I have a dataframe with 'execution_date' columns containing dates. So there are also >150 columns which are named as dates '01.03.2023', '02.03.2023' etc. The dataframe itself is empty. The data is populated only in the 'execution_date' column, and there are just column names. Next, I need to put numbers 0 or 1 in the empty columns. If the date in the 'execution_date' column coincides with the name of another column, then I need to put 1, otherwise 0.

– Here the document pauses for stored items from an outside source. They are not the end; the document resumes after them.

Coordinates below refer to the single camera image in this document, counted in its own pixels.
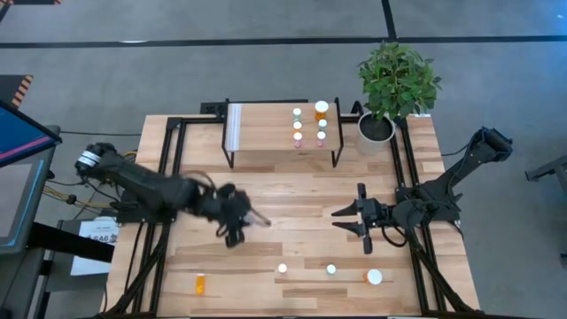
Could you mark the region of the green plant in white pot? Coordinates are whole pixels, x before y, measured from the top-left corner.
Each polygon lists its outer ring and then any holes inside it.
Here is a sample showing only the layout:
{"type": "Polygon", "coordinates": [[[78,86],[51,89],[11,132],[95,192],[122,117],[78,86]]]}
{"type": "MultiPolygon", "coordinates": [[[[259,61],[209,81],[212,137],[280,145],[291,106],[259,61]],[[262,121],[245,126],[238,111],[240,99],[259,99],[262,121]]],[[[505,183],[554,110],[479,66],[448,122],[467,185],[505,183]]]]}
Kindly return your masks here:
{"type": "Polygon", "coordinates": [[[438,99],[441,78],[435,74],[431,58],[398,43],[381,43],[358,65],[362,81],[360,116],[355,142],[357,151],[371,155],[393,140],[395,119],[429,113],[438,99]]]}

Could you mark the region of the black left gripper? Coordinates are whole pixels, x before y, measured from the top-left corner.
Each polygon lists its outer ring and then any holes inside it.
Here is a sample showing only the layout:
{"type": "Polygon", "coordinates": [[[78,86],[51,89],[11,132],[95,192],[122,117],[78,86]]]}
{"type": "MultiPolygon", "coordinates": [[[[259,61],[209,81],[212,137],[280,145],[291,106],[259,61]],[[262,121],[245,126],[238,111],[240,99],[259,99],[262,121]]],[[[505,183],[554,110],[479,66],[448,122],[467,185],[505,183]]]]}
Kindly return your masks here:
{"type": "Polygon", "coordinates": [[[218,222],[217,237],[224,237],[225,245],[234,248],[244,243],[244,229],[252,226],[270,226],[271,221],[254,208],[244,191],[233,183],[222,185],[215,198],[207,201],[207,219],[218,222]]]}

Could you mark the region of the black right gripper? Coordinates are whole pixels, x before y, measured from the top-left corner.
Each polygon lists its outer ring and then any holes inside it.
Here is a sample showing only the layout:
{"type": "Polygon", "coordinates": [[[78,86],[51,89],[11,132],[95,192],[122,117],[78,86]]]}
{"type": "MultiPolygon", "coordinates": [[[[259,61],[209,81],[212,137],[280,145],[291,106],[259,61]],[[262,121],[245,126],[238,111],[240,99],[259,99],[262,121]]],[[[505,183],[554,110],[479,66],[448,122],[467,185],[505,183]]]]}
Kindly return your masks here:
{"type": "Polygon", "coordinates": [[[368,198],[364,183],[357,184],[358,198],[349,206],[341,208],[331,215],[334,217],[360,215],[360,222],[333,222],[332,225],[343,230],[348,230],[362,239],[363,252],[373,252],[370,229],[385,226],[387,207],[381,205],[375,198],[368,198]]]}

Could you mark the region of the wooden shelf black metal legs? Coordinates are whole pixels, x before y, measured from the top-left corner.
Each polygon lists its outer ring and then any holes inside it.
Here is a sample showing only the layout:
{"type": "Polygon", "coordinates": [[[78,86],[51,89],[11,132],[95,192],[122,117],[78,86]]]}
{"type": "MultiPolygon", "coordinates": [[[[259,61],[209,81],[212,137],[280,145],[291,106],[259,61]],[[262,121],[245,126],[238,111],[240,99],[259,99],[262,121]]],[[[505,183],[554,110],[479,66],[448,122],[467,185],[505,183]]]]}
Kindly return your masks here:
{"type": "Polygon", "coordinates": [[[221,149],[229,164],[234,167],[238,152],[329,152],[333,167],[338,165],[344,148],[341,124],[340,103],[336,98],[329,104],[326,121],[325,145],[318,147],[318,121],[315,120],[315,103],[279,102],[245,103],[227,101],[223,120],[221,149]],[[302,145],[294,146],[293,114],[294,108],[302,110],[300,133],[302,145]]]}

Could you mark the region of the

execution_date | 01.03.2023 | 02.03.2023 | 03.03.2023 | 04.03.2023 | ... |
---|---|---|---|---|---|
01.03.2023 | NaN | NaN | NaN | NaN | ... |
01.03.2023 | NaN | NaN | NaN | NaN | ... |
02.03.2023 | NaN | NaN | NaN | NaN | ... |
... | ... | ... | ... | ... | ... |
Cell 3 | NaN | NaN | NaN | NaN | ... |
Cell 3 | NaN | NaN | NaN | NaN | ... |
That is, the output dataframe should be like this
execution_date | 01.03.2023 | 02.03.2023 | 03.03.2023 | 04.03.2023 | ... |
---|---|---|---|---|---|
01.03.2023 | 1 | 0 | 0 | 0 | ... |
01.03.2023 | 1 | 0 | 0 | 0 | ... |
02.03.2023 | 0 | 1 | 0 | 0 | ... |
... | ... | ... | ... | ... | ... |
03.03.2023 | 0 | 0 | 1 | 0 | ... |
04.03.2023 | 0 | 0 | 0 | 1 | ... |
I have written the following code, but it is running very slow. Couse about 600k rows in excel and >150 columns
import pandas as pd
from tqdm import tqdm
df = pd.read_excel(test.xlsx)
column_names = [col for col in df.columns if (col != 'execution_date')]
for index, row in tqdm(df.iterrows()):
for j in column_names:
if row['execution_date'] == j:
df.iloc[index, df.columns.get_loc(j)] = 1
else:
df.iloc[index, df.columns.get_loc(j)] = 0
Could you please tell me, what is the best way to speed up the process of such an algorithm?